Exercise description
Your answer should be the lines below from the one holding "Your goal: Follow" through the one holding "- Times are", copied exactly and with nothing else.

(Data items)
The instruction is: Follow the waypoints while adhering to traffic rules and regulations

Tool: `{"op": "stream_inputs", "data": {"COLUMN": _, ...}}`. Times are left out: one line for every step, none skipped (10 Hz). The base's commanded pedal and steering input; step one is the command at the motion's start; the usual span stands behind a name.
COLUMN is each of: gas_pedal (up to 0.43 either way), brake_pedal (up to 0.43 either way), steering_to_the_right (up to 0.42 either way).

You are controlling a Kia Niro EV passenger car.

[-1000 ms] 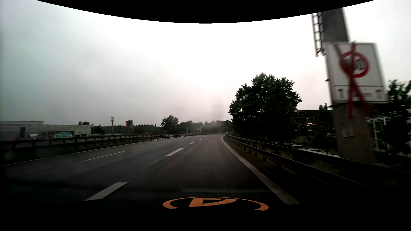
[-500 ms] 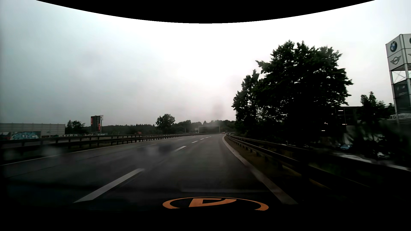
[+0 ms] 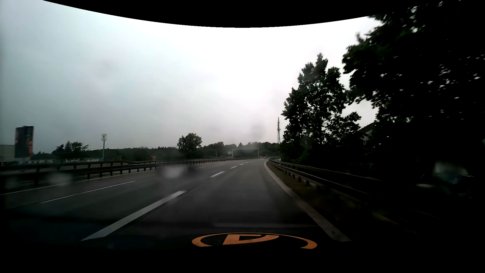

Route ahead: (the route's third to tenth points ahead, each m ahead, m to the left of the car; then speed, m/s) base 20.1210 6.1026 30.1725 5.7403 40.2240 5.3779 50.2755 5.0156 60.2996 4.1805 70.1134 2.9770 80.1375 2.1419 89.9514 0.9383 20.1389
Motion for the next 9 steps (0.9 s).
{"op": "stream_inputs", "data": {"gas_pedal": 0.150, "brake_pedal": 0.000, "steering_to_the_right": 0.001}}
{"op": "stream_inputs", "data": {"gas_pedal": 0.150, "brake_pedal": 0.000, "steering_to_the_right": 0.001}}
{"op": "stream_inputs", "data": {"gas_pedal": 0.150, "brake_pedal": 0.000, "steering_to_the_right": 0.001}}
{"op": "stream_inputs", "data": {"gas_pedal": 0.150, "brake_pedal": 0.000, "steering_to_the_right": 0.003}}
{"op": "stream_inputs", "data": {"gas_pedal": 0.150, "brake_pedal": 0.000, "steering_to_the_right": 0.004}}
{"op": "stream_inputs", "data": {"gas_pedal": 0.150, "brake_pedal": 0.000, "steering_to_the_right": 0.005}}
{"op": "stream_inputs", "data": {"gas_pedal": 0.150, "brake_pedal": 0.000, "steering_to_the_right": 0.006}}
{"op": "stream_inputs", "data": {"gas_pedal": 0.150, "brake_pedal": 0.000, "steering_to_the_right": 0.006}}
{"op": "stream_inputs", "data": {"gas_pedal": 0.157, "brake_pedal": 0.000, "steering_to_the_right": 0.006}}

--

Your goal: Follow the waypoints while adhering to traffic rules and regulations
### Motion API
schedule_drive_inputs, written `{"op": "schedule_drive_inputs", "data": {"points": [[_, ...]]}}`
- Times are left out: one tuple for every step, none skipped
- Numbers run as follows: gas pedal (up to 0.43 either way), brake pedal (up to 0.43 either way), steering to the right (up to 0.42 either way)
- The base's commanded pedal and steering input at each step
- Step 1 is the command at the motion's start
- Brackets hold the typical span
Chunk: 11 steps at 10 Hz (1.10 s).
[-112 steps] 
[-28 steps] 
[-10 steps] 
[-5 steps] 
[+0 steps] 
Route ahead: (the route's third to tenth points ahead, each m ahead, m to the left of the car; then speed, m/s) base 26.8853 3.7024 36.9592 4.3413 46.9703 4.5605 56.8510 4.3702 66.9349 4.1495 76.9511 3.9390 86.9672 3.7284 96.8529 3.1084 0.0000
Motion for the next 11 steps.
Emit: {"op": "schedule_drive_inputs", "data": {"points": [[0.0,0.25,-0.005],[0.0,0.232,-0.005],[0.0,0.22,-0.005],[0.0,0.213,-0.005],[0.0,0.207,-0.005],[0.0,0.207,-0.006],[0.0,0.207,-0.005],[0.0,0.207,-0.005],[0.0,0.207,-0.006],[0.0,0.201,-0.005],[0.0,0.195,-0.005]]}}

Reply
Your goal: Follow the waypoints while adhering to traffic rules and regulations
### Motion API
schedule_drive_inputs, written `{"op": "schedule_drive_inputs", "data": {"points": [[_, ...]]}}`
- Times are left out: one tuple for every step, none skipped

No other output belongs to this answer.